YOUR TASK: Every line of the listing below should be written out exactly, minus its images.

DATA:
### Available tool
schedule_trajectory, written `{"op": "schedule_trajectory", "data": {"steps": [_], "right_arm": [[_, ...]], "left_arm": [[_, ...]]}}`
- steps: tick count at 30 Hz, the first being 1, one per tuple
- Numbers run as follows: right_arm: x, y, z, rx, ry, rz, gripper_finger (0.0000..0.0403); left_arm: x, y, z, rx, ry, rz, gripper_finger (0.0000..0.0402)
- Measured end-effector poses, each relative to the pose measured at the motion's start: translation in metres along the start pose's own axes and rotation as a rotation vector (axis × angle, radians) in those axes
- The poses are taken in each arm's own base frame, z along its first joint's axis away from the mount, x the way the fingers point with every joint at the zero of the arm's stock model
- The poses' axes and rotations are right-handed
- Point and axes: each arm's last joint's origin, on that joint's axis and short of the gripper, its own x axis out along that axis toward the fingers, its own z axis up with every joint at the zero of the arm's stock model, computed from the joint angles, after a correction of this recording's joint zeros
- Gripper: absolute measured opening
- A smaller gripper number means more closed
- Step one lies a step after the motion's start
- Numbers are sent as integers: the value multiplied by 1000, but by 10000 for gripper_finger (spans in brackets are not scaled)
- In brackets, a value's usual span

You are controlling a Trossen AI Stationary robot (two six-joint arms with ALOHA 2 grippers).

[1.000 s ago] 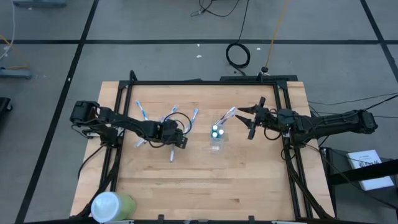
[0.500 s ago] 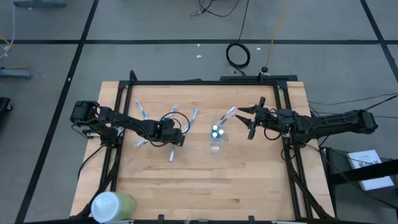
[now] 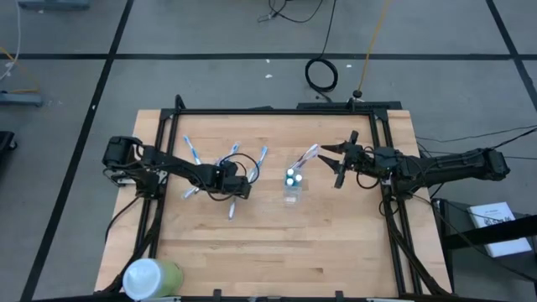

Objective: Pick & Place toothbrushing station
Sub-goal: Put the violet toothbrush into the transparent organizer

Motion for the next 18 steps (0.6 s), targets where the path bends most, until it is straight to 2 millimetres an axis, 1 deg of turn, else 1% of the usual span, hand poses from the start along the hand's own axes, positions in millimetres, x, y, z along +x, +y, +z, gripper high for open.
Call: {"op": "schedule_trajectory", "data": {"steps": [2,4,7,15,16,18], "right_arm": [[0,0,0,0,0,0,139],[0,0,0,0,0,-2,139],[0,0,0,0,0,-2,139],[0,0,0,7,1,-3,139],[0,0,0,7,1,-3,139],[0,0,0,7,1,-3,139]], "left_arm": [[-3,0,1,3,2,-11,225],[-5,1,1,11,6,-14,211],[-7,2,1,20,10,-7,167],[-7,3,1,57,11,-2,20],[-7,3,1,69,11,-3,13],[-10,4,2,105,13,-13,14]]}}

EXERCISE RESPONSE:
### Available tool
schedule_trajectory, written `{"op": "schedule_trajectory", "data": {"steps": [_], "right_arm": [[_, ...]], "left_arm": [[_, ...]]}}`
- steps: tick count at 30 Hz, the first being 1, one per tuple
- Numbers run as follows: right_arm: x, y, z, rx, ry, rz, gripper_finger (0.0000..0.0403); left_arm: x, y, z, rx, ry, rz, gripper_finger (0.0000..0.0402)
- Measured end-effector poses, each relative to the pose measured at the motion's start: translation in metres along the start pose's own axes and rotation as a rotation vector (axis × angle, radians) in those axes
- The poses are taken in each arm's own base frame, z along its first joint's axis away from the mount, x the way the fingers point with every joint at the zero of the arm's stock model
- The poses' axes and rotations are right-handed
- Point and axes: each arm's last joint's origin, on that joint's axis and short of the gripper, its own x axis out along that axis toward the fingers, its own z axis up with every joint at the zero of the arm's stock model, computed from the joint angles, after a correction of this recording's joint zeros
- Gripper: absolute measured opening
- A smaller gripper number means more closed
- Step one lies a step after the motion's start
- Numbers are sent as integers: the value multiplied by 1000, but by 10000 for gripper_finger (spans in brackets are not scaled)
- In brackets, a value's usual span

You are controlling a Trossen AI Stationary robot (two six-joint arms with ALOHA 2 grippers).

[1.000 s ago] 
[0.500 s ago] 
[now] 

Objective: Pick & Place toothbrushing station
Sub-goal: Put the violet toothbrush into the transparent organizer

Motion for the next 18 steps (0.6 s), targets where the path bends most, until it is straight to 2 millimetres an axis, 1 deg of turn, else 1% of the usual span, hand poses from the start along the hand's own axes, positions in millimetres, x, y, z along +x, +y, +z, gripper high for open.
Call: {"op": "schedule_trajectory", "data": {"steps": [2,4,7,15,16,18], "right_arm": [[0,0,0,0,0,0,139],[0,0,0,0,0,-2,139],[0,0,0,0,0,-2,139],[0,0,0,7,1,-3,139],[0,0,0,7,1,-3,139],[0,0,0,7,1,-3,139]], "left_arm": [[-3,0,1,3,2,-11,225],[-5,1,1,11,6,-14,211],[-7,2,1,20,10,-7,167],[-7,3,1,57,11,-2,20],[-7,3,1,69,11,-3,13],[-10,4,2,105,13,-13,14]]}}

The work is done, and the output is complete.